Militants have targeted Baghdad's crowded bird markets in the past.
On February 1, 2008 -- also a Friday -- 100 people were killed by two explosions in such markets in central and east Baghdad.

The explosives were strapped to two mentally impaired women and triggered by remote control in coordinated blasts, a top Iraqi security official said at the time.

In the predominantly Shiite Iraqi province of Babil on Friday, two car bombs in the town of Shomali, south of Baghdad, killed 14 people and wounded 49 others, security and medical officials said.

The first exploded on the town's outskirts, while the second was detonated in a market.

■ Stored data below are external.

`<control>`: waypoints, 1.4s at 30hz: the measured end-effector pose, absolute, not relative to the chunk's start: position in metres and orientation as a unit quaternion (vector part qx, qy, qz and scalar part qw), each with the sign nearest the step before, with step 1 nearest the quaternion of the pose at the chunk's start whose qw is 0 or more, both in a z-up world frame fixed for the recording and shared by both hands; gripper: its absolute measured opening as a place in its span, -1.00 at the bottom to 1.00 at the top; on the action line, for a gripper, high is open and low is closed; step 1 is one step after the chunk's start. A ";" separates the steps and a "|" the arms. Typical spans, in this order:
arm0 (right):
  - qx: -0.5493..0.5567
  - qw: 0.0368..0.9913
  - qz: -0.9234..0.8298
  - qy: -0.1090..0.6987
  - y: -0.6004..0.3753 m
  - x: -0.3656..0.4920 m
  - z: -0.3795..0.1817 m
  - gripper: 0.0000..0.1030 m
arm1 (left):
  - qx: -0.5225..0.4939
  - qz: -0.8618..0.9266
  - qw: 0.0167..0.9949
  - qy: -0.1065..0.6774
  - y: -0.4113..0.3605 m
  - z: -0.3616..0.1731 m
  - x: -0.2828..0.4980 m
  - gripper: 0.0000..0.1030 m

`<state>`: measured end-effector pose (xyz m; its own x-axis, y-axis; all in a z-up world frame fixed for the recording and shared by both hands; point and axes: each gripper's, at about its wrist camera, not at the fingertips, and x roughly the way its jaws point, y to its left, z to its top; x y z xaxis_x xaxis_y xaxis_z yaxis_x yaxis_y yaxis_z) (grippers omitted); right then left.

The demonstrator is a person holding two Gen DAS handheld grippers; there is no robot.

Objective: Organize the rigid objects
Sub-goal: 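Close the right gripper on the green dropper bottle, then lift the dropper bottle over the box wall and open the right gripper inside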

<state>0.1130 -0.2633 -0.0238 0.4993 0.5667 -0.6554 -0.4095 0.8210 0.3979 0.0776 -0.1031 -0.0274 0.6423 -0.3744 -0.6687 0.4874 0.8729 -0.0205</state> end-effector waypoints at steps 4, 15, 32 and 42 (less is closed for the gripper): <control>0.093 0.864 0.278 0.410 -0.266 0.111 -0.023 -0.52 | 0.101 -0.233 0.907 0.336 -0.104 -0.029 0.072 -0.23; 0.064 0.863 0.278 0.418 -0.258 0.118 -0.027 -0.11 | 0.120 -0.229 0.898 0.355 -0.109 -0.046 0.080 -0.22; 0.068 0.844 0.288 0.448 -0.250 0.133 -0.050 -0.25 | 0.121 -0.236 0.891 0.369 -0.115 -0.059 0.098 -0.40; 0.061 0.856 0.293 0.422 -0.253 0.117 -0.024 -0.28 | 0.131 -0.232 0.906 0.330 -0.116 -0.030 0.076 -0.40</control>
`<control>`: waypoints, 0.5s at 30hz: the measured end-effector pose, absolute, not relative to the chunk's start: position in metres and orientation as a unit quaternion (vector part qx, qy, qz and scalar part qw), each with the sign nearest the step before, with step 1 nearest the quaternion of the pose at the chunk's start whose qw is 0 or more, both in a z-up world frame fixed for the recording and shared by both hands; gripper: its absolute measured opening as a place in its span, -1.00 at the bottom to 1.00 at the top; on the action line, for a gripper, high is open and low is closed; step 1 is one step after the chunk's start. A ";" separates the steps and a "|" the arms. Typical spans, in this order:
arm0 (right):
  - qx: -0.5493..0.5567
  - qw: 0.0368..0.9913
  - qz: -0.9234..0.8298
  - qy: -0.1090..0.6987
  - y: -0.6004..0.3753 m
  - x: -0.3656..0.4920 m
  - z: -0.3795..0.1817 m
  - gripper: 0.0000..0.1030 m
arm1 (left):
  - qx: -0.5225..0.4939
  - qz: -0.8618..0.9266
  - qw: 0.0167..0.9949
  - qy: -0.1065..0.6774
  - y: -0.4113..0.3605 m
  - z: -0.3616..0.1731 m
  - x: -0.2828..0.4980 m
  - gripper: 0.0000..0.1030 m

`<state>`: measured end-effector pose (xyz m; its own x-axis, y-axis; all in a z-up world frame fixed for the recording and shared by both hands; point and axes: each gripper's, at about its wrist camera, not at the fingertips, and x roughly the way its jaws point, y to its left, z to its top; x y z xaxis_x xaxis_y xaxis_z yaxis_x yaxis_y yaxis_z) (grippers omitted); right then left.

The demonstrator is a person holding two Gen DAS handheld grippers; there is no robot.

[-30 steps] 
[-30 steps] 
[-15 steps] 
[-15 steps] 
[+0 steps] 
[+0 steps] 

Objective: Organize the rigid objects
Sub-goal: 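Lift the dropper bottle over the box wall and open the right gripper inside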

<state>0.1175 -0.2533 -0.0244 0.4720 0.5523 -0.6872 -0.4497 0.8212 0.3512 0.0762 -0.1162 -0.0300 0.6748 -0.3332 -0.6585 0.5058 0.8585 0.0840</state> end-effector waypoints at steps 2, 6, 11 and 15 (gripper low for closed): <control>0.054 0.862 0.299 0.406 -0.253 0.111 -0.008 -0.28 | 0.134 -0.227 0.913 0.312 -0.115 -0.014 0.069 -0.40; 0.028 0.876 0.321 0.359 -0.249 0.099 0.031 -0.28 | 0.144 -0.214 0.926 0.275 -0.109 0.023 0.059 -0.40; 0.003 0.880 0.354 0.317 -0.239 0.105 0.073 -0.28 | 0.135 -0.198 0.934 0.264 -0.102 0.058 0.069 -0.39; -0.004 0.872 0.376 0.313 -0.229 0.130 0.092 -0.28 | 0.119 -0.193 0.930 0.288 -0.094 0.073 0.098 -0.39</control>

Women and children were among the casualties in both attacks, medics said.

Another car bomb killed two people near the Shiite shrine city of Karbala, and two policemen were wounded by gunmen in the main northern city of Mosul, officials said.

Sunni militants, including Al-Qaeda's front group in Iraq, often target Shiite neighborhoods with deadly attacks in a bid to push the country back to the sectarian bloodshed that blighted it from 2005 to 2008.

The violence is the latest in a wave of unrest including car bombs and suicide attacks after weeks of rallies in Sunni-majority areas calling for Maliki's ouster.

Renewed demonstrations took place on Friday in Sunni areas of Baghdad, as well as in the northern and western cities of Mosul, Samarra, Baquba and Ramadi.

"I have been here for 45 days waiting for my dream to become a reality," said Omar al-Faruq, one demonstrator in Ramadi where protesters have for weeks blocked off a trade route linking Baghdad to Jordan and Syria.

"I dream that Maliki will be tried, the same way as Saddam," he said of dictator Saddam Hussein, who was executed in December 2006 after being tried in Iraq.

A total of 102 people have been killed in violence nationwide in the past week, and January was Iraq's deadliest month since September according to an AFP tally.

Among the attacks since Saturday were three suicide bombings in as many days.

The violence comes less than three months before provincial elections in April, Iraq's first vote since March 2010 and a barometer on the popularity of Maliki and his opponents.